第11章 逃走と真実【原作編(合宿/神野)】
※荼毘視点
ワープで移動し、無事脱出した後、しばらくの移動が制限される中、今回の件で色々考えていた。
(‥‥今回は失敗したか。)
ヒーローが来なければ色々とあの女を利用して焦凍をおびき寄せたかったが、まあいい。
あの大ボスには駒として提供したわけだし、いずれにしろ種は色々撒いておいた方がいいだろう。

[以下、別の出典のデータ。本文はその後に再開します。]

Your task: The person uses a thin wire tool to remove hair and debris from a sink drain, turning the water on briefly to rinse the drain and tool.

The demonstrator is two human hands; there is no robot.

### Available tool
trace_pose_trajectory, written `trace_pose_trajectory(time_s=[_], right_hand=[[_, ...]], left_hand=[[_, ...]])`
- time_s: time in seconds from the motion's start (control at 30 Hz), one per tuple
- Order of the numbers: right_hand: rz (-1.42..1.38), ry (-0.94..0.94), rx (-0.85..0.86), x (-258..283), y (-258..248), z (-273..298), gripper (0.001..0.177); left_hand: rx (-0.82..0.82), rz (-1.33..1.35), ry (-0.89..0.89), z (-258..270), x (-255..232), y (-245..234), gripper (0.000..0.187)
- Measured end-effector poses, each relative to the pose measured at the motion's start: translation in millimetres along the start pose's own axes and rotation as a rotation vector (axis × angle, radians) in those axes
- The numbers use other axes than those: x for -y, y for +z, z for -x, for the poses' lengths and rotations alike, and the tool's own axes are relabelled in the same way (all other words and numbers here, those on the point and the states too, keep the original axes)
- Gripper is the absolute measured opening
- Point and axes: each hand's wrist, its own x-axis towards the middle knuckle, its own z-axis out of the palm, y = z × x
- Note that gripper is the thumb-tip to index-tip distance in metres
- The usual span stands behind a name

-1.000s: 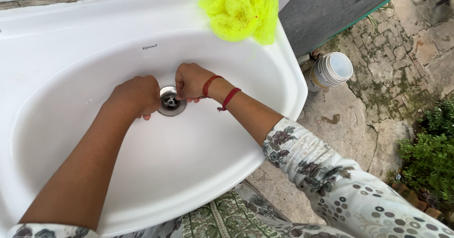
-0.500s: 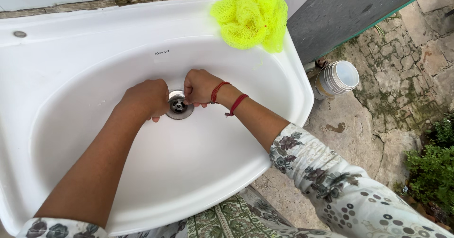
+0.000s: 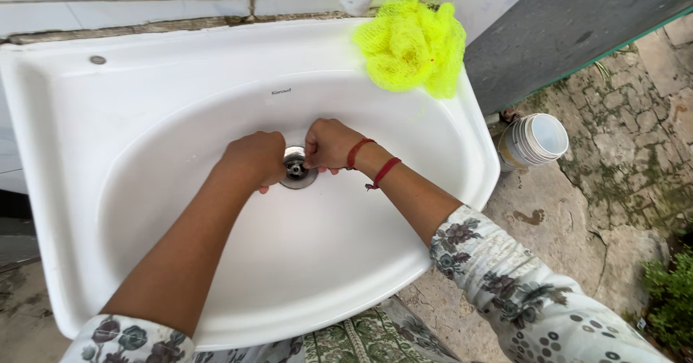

あの女が今後駒として使え物になるかは謎だが、計画の利点になるならば使えるもんは全部利用する。
(‥‥さて、)
俺は俺で次の計画を考えるとするか。
焦凍、
ひいてはその先にある
エンデヴァー。
お前を地獄に落とす方法を、な。
※一条視点
家族。
それは私にとって自分とのつながり感じる唯一無二の存在だった。
でも、無個性だった私が原因で家族は崩壊してしまった。
ずっとそれが無念で、罪悪感が消えなかった。
あの幸せな暮らしにはもう戻れないのはわかっている。
だから、せめてできる事を頑張って、何かを家族に返していきたかった。
そう願う事が私の唯一のできる事だったし、自分も将来は誰かの助けになりたい。そう真剣に願っていた。
だけど、
たまに、時々、その思惑とは裏腹に、別の事を考える事がある。
何もかも捨てて、この場所から離れて、
自由に、なりたいって。
「個性を持っていれば幸せになれたのかな?」
そんな愚かな考えを割り切れないまま、巡り寄せて、
=====
『‥‥ここ、は…』
私が目覚めた先に見えたの遠い白い天井だった。
ぼんやりとそれを見つめながら、少しずつ状況を整理するために頭が働く。
‥‥そうだ、
私は‥‥気を失っていたのか。
でも、ここは一体、どこ、
「目が覚めたんですね!」
声を頼りに振り返ると、その女性は安心したかのようにこちらへ近づく。
「熱も引いたみたいですね。安心しました。」
『ここは‥‥どこでしょうか?それに私、別の場所にいた、はずじゃ、』
「ここは病院ですよ。あなたは3日ほどずっとうなされていました。」
『‥‥え?』
3日…3日?
もうそんなに日にちが経っていたの?
しかも病院ってことは…あの監禁場所から無事離れたって事でいいの?
『‥‥うっ、』
「まだ起きてそんなに経ってませんから、慣れていないでしょう。今はゆっくり休んでください。」